**Directions for this task**
If a line of the material holds the string "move", please copy it.

**Data for this exercise**
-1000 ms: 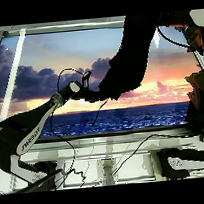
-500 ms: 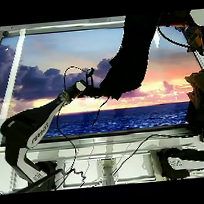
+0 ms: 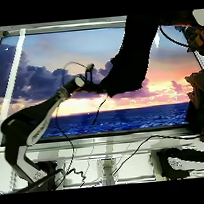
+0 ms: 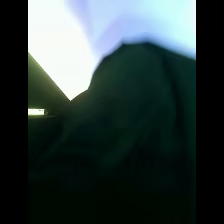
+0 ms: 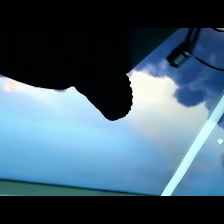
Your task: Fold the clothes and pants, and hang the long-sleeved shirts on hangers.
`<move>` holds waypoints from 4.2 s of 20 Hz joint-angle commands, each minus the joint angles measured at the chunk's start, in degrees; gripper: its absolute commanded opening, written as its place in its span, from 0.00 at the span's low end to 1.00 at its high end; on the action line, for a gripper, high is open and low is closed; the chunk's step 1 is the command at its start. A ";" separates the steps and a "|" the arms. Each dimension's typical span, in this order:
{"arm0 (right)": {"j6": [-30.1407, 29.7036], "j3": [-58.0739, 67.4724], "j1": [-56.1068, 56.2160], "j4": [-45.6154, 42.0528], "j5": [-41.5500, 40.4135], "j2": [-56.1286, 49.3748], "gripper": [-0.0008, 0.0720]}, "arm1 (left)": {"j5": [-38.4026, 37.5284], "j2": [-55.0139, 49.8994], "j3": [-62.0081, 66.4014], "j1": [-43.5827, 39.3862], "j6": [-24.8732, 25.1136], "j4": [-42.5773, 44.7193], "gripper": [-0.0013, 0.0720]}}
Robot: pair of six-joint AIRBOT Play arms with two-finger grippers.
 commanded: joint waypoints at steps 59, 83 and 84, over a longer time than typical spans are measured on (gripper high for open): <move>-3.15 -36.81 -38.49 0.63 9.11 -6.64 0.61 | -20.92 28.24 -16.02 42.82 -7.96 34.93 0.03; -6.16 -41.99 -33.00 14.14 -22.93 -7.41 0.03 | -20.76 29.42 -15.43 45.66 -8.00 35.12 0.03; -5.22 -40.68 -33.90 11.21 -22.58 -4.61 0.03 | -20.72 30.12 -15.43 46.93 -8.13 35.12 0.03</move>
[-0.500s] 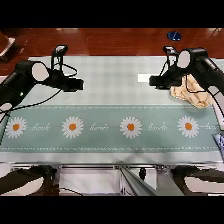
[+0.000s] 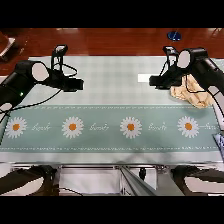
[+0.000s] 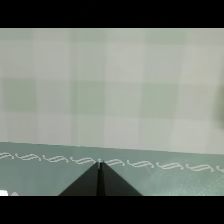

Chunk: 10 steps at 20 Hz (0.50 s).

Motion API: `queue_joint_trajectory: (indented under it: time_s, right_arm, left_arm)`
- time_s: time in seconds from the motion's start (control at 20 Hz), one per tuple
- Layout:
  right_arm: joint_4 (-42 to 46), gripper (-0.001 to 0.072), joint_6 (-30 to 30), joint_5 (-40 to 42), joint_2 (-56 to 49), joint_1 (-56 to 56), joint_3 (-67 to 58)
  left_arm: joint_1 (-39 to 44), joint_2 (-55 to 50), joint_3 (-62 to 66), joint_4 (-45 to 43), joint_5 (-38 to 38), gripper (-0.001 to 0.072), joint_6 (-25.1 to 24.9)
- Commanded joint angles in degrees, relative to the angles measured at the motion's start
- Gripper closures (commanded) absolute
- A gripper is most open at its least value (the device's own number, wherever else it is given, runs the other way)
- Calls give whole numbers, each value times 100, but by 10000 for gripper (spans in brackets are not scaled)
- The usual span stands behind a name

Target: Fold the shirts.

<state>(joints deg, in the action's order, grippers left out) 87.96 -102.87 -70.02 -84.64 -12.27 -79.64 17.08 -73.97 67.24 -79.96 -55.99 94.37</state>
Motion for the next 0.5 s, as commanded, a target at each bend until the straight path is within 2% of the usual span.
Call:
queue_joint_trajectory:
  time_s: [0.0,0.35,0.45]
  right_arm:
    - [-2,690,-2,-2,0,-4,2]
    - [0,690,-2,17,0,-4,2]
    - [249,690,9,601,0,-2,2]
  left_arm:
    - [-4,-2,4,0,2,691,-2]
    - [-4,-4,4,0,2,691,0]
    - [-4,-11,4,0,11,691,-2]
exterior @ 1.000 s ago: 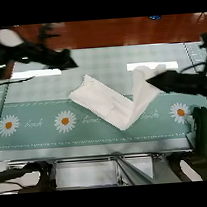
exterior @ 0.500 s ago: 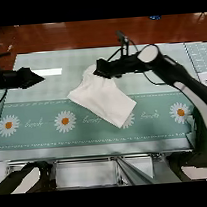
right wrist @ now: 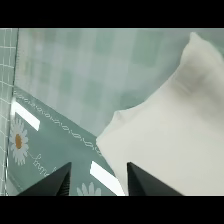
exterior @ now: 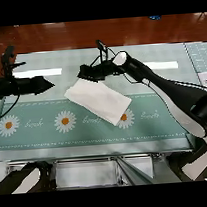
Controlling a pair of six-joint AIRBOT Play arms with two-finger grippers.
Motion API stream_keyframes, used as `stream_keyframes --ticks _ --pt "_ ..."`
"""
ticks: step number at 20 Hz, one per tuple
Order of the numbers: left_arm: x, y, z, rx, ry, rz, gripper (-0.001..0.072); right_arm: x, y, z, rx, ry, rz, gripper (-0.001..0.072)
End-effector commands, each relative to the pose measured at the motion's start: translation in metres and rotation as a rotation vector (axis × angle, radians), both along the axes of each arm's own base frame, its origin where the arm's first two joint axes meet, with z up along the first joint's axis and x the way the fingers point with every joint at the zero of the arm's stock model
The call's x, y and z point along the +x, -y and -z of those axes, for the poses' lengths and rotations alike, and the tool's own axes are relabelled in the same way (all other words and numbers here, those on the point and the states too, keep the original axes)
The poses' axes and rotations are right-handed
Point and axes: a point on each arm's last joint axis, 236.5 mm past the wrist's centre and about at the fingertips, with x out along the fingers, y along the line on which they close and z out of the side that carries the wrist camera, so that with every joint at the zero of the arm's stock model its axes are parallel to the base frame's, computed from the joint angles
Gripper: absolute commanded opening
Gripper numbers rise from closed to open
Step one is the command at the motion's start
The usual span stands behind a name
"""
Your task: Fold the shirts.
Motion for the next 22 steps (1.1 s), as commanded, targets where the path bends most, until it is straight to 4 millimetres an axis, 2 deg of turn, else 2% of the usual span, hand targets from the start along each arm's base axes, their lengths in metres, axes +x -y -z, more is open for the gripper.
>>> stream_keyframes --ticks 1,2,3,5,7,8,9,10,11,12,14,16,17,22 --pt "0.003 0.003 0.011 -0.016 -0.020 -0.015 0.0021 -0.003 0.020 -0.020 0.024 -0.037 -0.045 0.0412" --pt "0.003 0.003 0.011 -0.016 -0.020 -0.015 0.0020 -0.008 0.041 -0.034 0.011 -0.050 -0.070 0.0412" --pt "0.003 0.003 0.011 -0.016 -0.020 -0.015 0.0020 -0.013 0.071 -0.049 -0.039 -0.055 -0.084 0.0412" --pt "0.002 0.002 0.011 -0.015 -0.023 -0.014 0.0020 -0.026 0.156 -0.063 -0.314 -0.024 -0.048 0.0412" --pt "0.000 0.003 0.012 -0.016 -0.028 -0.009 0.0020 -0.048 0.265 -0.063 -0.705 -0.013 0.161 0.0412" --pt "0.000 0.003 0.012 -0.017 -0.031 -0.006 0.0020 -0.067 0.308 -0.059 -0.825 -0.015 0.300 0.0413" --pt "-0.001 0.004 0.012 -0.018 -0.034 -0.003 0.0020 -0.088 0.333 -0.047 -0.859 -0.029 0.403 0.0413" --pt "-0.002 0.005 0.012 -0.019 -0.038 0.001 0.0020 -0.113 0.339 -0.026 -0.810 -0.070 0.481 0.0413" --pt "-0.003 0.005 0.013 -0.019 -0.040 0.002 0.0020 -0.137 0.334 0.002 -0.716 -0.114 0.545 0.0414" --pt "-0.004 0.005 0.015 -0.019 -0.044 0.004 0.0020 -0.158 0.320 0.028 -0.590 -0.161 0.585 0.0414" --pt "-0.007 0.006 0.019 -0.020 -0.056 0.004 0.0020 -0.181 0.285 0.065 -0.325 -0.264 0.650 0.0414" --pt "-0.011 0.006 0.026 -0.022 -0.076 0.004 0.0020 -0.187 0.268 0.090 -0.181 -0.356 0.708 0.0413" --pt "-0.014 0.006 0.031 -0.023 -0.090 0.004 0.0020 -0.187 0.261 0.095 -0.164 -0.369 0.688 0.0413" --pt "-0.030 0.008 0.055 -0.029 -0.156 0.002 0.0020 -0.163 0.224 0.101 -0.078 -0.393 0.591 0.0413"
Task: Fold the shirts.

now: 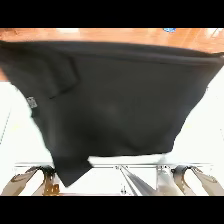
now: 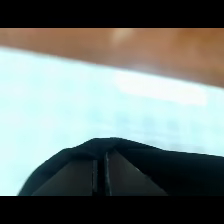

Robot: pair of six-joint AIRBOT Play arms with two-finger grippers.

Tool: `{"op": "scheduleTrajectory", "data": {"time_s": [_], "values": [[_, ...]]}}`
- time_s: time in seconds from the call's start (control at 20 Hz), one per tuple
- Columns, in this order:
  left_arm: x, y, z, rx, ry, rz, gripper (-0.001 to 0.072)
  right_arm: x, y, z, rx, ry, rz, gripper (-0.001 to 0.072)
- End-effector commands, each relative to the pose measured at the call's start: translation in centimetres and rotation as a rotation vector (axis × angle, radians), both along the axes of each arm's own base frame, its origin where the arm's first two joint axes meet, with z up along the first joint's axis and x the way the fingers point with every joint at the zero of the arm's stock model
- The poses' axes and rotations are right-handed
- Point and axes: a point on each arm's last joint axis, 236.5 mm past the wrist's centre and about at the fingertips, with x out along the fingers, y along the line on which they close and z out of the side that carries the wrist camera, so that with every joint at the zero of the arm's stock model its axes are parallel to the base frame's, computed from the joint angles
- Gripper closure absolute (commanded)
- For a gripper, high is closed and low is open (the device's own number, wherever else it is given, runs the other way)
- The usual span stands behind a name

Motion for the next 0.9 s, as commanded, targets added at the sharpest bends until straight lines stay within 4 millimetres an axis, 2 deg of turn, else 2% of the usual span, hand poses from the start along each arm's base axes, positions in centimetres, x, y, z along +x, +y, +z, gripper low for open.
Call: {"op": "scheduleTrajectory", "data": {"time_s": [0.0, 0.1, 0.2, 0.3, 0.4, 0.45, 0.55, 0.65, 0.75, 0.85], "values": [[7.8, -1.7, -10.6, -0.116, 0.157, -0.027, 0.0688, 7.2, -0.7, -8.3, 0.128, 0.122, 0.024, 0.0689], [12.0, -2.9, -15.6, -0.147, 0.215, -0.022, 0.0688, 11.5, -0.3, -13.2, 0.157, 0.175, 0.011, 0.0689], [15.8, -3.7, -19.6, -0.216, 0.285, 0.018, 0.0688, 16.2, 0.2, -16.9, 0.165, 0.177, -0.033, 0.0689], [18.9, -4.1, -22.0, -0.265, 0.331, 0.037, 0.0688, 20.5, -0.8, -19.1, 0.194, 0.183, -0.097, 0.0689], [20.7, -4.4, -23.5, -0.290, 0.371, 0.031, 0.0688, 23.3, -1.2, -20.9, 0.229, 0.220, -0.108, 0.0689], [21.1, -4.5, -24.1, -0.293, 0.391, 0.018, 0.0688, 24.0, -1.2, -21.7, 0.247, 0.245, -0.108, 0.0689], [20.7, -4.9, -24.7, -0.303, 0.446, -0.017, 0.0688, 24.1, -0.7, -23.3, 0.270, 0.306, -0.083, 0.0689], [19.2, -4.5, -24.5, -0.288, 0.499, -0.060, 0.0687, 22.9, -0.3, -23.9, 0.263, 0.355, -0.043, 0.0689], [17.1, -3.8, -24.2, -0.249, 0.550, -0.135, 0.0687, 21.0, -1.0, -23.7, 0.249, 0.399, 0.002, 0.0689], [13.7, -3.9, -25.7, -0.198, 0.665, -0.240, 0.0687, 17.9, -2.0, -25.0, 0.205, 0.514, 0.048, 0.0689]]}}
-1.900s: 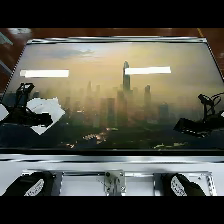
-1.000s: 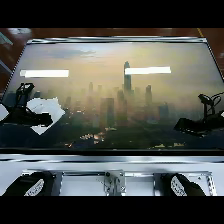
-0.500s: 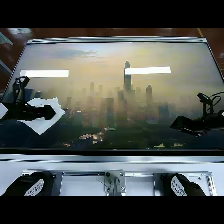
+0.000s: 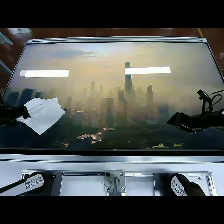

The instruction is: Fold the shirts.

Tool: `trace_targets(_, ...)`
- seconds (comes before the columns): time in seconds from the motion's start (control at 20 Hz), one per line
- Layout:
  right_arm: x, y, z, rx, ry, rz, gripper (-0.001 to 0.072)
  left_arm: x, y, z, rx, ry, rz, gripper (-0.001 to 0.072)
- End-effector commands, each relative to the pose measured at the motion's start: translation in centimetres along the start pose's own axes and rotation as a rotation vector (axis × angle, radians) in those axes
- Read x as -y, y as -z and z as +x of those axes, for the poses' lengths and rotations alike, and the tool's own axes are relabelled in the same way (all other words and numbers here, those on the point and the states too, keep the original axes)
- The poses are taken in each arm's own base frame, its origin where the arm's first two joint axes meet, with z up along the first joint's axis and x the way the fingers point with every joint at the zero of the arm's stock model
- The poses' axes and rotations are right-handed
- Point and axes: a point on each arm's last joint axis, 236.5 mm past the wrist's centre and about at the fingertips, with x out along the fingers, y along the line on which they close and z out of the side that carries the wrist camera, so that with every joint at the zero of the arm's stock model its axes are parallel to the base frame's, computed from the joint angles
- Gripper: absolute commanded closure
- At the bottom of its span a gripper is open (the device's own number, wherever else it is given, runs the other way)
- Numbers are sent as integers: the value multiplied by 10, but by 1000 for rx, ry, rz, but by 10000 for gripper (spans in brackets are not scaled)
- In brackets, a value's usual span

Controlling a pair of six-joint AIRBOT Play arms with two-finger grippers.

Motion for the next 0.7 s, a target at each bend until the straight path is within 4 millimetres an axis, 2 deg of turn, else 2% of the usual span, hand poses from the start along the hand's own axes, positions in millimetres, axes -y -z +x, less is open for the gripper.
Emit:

**Response to the exercise**
`<move>` holds waypoints from 4.2 s of 20 Hz joint-angle commands, each minus the joint angles measured at the chunk's start, in degrees; gripper: its absolute commanded opening, written as its place in its span, from 0.00 at the span's low end to 1.00 at its high end; on the action line, for a gripper, high is open and low is closed; the chunk's step 1 is the command at its start. A ";" separates the steps and a "|" the arms. Each dimension's typical span, in this order:
 commanded: joint waypoints at steps 59, 83 and 84, over a longer time than typical spans are measured on (gripper high for open): <move>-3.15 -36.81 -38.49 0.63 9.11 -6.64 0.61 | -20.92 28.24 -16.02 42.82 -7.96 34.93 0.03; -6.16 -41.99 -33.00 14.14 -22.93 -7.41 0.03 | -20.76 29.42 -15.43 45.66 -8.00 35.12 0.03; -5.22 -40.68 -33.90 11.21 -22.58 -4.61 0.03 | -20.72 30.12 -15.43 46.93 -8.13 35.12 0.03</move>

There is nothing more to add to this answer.